Una mobilità sostenibile collettiva…bene comune

Dare soluzione ai problemi di impatto ambientale ed energetico

Difendere i diritti, il lavoro, il reddito e la dignità dei lavoratori

e per un ccnl che è ormai scaduto da 2 anni

Promosso da USB Lavoro Privato, Cobas del Lavoro Privato e Slai Cobas dopo la

mobilitazione del 10 dicembre 2010, visto che sta avvenendo ciò che si temeva: un 2011, aperto

 

all’insegna di una serie di aumenti, rincari generalizzati e di attacchi ai diritti dei lavoratori,

 che si

 

preannuncia come un anno di lacrime e sangue.

Infatti ai tagli previsti dalla finanziaria al trasporto pubblico locale, con le pesanti ricadute sui livelli

occupazionali, già annunciate dalle Associazioni Datoriali, sulla qualità, quantità e costo del

servizio per i cittadini si somma l’offensiva iniziata, da Marchionne con la complicità dei sindacati

di comodo, contro i lavoratori FIAT per buttare a mare tutti i diritti: di sciopero, di organizzarsi in

sindacati che li rappresentino veramente, di potersi ammalare.

La messa in liquidazione di questi diritti è all’ordine del giorno anche per i lavoratori del Trasporto

pubblico, autoferrotranviari e ferrovieri, e di fatto è già stata accettata con l’accordo sottoscritto il

14 maggio 2009 da FILT – FIT – UILT – UGL – FAISA che fa riferimento esplicito all’accordo

separato del 20 gennaio 2009 sulla riforma degli assetti contrattuali che ha introdotto la durata

triennale dei contratti, limitazioni ai diritti sindacale, alle modalità di indizione di sciopero.
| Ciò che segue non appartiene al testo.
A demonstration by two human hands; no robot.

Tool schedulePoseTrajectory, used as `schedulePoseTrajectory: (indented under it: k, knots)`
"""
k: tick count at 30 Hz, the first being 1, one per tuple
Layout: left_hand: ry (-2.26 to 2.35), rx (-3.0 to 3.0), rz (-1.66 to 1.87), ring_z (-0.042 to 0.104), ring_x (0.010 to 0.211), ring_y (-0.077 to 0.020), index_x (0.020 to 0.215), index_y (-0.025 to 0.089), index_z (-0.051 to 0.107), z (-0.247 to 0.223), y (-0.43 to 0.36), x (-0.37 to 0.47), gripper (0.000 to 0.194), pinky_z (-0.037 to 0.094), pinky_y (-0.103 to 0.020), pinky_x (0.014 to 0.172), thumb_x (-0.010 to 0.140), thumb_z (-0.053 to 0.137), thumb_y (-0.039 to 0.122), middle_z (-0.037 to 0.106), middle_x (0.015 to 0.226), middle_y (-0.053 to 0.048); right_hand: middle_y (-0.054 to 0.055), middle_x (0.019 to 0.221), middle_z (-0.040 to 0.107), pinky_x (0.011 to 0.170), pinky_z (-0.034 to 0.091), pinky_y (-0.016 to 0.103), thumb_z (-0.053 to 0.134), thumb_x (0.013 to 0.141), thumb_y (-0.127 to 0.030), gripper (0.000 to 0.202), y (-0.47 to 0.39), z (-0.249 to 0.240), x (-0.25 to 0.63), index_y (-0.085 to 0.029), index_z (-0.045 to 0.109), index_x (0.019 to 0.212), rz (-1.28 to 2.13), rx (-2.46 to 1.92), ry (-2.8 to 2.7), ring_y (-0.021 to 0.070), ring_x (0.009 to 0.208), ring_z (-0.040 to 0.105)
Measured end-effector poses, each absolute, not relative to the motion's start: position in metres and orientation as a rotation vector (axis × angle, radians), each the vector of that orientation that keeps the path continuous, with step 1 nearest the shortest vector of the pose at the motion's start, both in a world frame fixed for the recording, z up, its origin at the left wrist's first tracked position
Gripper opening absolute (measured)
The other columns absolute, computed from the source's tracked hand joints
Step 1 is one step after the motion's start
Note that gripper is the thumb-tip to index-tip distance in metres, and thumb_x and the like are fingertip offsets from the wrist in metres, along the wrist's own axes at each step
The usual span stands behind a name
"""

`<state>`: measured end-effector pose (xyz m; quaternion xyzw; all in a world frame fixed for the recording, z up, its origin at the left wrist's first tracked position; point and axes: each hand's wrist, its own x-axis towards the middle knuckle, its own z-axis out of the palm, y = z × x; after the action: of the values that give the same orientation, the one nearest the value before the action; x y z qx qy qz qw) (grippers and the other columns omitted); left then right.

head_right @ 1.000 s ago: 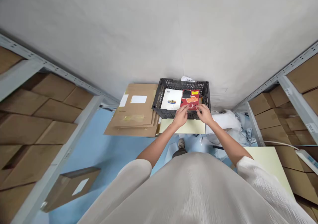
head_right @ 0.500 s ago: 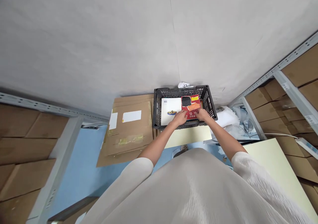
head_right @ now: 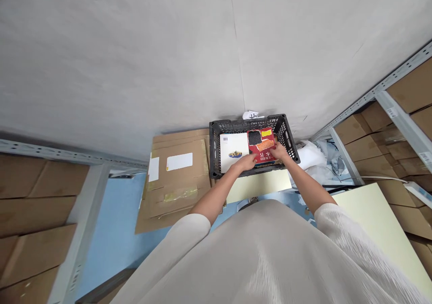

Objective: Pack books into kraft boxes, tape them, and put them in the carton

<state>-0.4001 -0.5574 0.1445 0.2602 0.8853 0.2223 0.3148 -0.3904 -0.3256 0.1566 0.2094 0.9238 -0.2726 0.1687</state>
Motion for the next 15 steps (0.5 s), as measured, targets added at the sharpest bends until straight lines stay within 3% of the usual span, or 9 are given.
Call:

Mercoledì 26 gennaio puntiamo a “sensibilizzare” il Governo per un vero sviluppo della mobilità

collettiva in quanto bene comune, coinvolgiamo la società civile tutta, le associazioni cittadine, i

giovani, i precari, i movimenti per difendere il servizio di trasporto a carattere pubblico, per dare

soluzione ai problemi ambientali ed energetici nell'immediato futuro, rivendichiamo la

internalizzazione di quanto fino ad oggi è stato svenduto ai privati, lo smantellamento di tutte le

s.p.a. il ripristino delle dovute garanzie di un servizio essenziale ampliandone in modo corretto i

livelli occupazionali.

Mercoledì 26 gennaio scioperiamo compatti!!!